__What you will do__
Retype the data below, every word of it, exactly.
╭─ Given records
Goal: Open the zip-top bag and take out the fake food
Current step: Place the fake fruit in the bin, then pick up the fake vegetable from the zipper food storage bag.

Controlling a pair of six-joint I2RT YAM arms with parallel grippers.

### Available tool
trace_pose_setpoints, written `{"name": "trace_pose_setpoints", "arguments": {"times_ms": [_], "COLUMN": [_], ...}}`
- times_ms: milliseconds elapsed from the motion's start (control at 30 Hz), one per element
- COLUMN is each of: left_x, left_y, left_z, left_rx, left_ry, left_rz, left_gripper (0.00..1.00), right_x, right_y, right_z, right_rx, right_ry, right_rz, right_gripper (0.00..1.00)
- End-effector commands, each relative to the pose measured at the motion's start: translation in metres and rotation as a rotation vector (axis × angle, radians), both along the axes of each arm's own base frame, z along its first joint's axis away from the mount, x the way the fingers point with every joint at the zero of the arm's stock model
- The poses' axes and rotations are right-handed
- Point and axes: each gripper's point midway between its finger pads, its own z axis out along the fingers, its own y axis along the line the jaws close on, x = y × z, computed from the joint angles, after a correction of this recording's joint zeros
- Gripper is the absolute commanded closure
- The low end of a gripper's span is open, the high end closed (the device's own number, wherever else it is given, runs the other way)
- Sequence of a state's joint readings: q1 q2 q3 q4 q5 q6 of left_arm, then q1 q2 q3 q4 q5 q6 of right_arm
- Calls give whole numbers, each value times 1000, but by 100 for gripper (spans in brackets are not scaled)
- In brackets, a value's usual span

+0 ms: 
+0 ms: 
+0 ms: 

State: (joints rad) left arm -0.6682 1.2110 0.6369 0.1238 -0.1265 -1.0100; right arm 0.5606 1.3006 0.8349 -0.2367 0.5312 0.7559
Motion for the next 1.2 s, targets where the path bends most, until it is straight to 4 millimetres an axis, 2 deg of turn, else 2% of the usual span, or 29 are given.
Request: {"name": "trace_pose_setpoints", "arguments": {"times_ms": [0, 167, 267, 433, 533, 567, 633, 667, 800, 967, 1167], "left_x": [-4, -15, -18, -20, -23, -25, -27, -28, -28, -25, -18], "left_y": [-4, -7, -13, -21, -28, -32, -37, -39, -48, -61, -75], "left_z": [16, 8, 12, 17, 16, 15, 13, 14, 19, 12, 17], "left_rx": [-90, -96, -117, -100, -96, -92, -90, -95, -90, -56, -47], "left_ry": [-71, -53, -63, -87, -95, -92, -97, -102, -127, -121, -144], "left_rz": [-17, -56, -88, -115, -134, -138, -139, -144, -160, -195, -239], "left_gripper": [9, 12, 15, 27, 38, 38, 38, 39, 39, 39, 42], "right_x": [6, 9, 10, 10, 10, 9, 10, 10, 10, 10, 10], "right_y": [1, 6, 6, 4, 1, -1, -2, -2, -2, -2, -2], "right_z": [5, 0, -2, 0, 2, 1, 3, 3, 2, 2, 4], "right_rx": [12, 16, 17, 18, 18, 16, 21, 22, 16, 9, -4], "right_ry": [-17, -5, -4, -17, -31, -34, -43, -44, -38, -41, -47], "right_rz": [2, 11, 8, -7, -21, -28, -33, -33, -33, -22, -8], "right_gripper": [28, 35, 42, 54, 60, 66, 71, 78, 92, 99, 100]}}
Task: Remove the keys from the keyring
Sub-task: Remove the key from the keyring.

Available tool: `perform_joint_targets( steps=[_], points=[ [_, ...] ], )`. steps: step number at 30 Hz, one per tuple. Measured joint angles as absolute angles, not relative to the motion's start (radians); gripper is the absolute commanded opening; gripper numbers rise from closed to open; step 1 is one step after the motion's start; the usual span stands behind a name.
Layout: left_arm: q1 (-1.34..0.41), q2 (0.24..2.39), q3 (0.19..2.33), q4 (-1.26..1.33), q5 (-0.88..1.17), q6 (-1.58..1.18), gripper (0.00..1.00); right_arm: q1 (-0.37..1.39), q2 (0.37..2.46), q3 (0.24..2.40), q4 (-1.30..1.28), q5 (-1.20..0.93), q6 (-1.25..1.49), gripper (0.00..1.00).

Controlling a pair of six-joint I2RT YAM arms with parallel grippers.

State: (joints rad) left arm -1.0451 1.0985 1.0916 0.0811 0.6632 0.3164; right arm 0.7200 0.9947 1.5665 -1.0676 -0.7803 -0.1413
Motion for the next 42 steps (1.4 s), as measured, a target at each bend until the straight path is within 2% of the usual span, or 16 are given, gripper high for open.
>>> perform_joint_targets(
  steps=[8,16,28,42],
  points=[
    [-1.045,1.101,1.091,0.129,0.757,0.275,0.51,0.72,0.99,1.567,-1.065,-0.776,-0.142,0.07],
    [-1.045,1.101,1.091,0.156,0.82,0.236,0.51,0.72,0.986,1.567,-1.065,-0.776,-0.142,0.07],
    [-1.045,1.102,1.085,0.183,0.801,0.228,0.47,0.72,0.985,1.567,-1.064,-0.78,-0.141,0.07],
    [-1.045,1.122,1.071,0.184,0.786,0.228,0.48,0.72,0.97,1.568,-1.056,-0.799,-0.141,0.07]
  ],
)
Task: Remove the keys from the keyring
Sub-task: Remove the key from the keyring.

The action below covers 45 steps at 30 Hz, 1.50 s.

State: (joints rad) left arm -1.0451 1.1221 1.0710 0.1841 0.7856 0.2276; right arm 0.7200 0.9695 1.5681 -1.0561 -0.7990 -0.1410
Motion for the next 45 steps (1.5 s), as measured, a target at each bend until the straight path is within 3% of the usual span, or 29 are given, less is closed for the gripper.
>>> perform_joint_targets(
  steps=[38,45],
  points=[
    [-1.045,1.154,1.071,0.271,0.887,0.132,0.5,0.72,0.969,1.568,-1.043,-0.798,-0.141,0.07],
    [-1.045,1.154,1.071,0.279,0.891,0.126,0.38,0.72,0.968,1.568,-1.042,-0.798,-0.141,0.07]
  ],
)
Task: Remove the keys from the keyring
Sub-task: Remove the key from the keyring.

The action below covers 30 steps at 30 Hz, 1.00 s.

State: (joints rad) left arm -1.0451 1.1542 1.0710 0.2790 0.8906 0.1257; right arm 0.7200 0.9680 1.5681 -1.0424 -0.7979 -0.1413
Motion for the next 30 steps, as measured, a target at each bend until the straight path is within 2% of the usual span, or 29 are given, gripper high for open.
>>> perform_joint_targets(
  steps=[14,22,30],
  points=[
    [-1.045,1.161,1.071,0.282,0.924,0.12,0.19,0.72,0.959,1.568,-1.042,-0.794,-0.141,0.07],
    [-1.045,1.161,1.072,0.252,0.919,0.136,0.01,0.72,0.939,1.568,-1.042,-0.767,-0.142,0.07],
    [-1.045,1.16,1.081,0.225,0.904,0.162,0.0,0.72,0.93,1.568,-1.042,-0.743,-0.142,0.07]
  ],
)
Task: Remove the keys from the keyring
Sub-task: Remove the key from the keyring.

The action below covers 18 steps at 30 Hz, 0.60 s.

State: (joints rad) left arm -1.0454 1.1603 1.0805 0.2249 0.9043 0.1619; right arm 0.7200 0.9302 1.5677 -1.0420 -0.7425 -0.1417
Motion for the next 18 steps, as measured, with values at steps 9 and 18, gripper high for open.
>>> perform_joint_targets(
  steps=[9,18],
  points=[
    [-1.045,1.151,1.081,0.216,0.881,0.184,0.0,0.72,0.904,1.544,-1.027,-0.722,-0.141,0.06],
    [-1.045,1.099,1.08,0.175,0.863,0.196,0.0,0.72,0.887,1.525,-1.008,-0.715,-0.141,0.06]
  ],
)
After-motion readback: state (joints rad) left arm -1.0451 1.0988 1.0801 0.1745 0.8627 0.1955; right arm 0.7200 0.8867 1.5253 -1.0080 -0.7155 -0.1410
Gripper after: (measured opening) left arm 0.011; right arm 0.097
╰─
__Output of the exercise__
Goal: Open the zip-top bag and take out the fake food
Current step: Place the fake fruit in the bin, then pick up the fake vegetable from the zipper food storage bag.

Controlling a pair of six-joint I2RT YAM arms with parallel grippers.

### Available tool
trace_pose_setpoints, written `{"name": "trace_pose_setpoints", "arguments": {"times_ms": [_], "COLUMN": [_], ...}}`
- times_ms: milliseconds elapsed from the motion's start (control at 30 Hz), one per element
- COLUMN is each of: left_x, left_y, left_z, left_rx, left_ry, left_rz, left_gripper (0.00..1.00), right_x, right_y, right_z, right_rx, right_ry, right_rz, right_gripper (0.00..1.00)
- End-effector commands, each relative to the pose measured at the motion's start: translation in metres and rotation as a rotation vector (axis × angle, radians), both along the axes of each arm's own base frame, z along its first joint's axis away from the mount, x the way the fingers point with every joint at the zero of the arm's stock model
- The poses' axes and rotations are right-handed
- Point and axes: each gripper's point midway between its finger pads, its own z axis out along the fingers, its own y axis along the line the jaws close on, x = y × z, computed from the joint angles, after a correction of this recording's joint zeros
- Gripper is the absolute commanded closure
- The low end of a gripper's span is open, the high end closed (the device's own number, wherever else it is given, runs the other way)
- Sequence of a state's joint readings: q1 q2 q3 q4 q5 q6 of left_arm, then q1 q2 q3 q4 q5 q6 of right_arm
- Calls give whole numbers, each value times 1000, but by 100 for gripper (spans in brackets are not scaled)
- In brackets, a value's usual span

+0 ms: 
+0 ms: 
+0 ms: 

State: (joints rad) left arm -0.6682 1.2110 0.6369 0.1238 -0.1265 -1.0100; right arm 0.5606 1.3006 0.8349 -0.2367 0.5312 0.7559
Motion for the next 1.2 s, targets where the path bends most, until it is straight to 4 millimetres an axis, 2 deg of turn, else 2% of the usual span, or 29 are given.
Request: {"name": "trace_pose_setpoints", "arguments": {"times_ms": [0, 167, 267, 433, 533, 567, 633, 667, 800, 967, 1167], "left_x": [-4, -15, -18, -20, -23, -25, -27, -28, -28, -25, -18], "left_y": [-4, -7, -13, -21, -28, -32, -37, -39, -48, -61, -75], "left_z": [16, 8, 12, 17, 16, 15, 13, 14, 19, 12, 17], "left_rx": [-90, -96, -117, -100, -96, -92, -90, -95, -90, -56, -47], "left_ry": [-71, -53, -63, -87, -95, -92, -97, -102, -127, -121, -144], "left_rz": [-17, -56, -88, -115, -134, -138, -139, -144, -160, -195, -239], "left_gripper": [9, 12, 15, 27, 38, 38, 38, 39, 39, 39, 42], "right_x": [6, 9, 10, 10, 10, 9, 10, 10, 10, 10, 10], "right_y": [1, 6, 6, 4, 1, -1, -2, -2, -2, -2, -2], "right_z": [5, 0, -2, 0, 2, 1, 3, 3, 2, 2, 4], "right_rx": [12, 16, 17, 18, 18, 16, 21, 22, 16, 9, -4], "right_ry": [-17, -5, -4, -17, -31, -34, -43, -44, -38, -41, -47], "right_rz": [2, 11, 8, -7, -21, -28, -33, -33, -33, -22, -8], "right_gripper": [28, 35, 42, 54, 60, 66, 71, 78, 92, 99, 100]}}
Task: Remove the keys from the keyring
Sub-task: Remove the key from the keyring.

Available tool: `perform_joint_targets( steps=[_], points=[ [_, ...] ], )`. steps: step number at 30 Hz, one per tuple. Measured joint angles as absolute angles, not relative to the motion's start (radians); gripper is the absolute commanded opening; gripper numbers rise from closed to open; step 1 is one step after the motion's start; the usual span stands behind a name.
Layout: left_arm: q1 (-1.34..0.41), q2 (0.24..2.39), q3 (0.19..2.33), q4 (-1.26..1.33), q5 (-0.88..1.17), q6 (-1.58..1.18), gripper (0.00..1.00); right_arm: q1 (-0.37..1.39), q2 (0.37..2.46), q3 (0.24..2.40), q4 (-1.30..1.28), q5 (-1.20..0.93), q6 (-1.25..1.49), gripper (0.00..1.00).

Controlling a pair of six-joint I2RT YAM arms with parallel grippers.

State: (joints rad) left arm -1.0451 1.0985 1.0916 0.0811 0.6632 0.3164; right arm 0.7200 0.9947 1.5665 -1.0676 -0.7803 -0.1413
Motion for the next 42 steps (1.4 s), as measured, a target at each bend until the straight path is within 2% of the usual span, or 16 are given, gripper high for open.
>>> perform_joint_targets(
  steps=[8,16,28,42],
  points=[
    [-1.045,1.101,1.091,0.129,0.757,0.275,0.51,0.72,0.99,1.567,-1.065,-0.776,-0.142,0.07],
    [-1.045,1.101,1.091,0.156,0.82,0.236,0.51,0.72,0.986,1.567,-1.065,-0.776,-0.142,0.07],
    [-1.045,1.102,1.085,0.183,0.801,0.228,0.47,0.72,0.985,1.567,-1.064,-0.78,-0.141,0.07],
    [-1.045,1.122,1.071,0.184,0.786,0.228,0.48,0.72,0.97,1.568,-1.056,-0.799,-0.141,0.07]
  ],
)
Task: Remove the keys from the keyring
Sub-task: Remove the key from the keyring.

The action below covers 45 steps at 30 Hz, 1.50 s.

State: (joints rad) left arm -1.0451 1.1221 1.0710 0.1841 0.7856 0.2276; right arm 0.7200 0.9695 1.5681 -1.0561 -0.7990 -0.1410
Motion for the next 45 steps (1.5 s), as measured, a target at each bend until the straight path is within 3% of the usual span, or 29 are given, less is closed for the gripper.
>>> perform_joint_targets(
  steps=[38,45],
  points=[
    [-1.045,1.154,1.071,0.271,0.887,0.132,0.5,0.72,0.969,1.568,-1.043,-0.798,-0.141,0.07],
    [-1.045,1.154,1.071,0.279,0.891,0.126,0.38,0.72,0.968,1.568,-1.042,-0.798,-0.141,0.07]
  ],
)
Task: Remove the keys from the keyring
Sub-task: Remove the key from the keyring.

The action below covers 30 steps at 30 Hz, 1.00 s.

State: (joints rad) left arm -1.0451 1.1542 1.0710 0.2790 0.8906 0.1257; right arm 0.7200 0.9680 1.5681 -1.0424 -0.7979 -0.1413
Motion for the next 30 steps, as measured, a target at each bend until the straight path is within 2% of the usual span, or 29 are given, gripper high for open.
>>> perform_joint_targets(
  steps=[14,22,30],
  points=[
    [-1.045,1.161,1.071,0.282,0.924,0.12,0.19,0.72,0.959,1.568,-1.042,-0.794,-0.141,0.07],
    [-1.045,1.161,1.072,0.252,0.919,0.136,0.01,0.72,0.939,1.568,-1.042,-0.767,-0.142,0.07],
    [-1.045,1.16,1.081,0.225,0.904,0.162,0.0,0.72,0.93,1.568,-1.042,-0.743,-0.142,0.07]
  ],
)
Task: Remove the keys from the keyring
Sub-task: Remove the key from the keyring.

The action below covers 18 steps at 30 Hz, 0.60 s.

State: (joints rad) left arm -1.0454 1.1603 1.0805 0.2249 0.9043 0.1619; right arm 0.7200 0.9302 1.5677 -1.0420 -0.7425 -0.1417
Motion for the next 18 steps, as measured, with values at steps 9 and 18, gripper high for open.
>>> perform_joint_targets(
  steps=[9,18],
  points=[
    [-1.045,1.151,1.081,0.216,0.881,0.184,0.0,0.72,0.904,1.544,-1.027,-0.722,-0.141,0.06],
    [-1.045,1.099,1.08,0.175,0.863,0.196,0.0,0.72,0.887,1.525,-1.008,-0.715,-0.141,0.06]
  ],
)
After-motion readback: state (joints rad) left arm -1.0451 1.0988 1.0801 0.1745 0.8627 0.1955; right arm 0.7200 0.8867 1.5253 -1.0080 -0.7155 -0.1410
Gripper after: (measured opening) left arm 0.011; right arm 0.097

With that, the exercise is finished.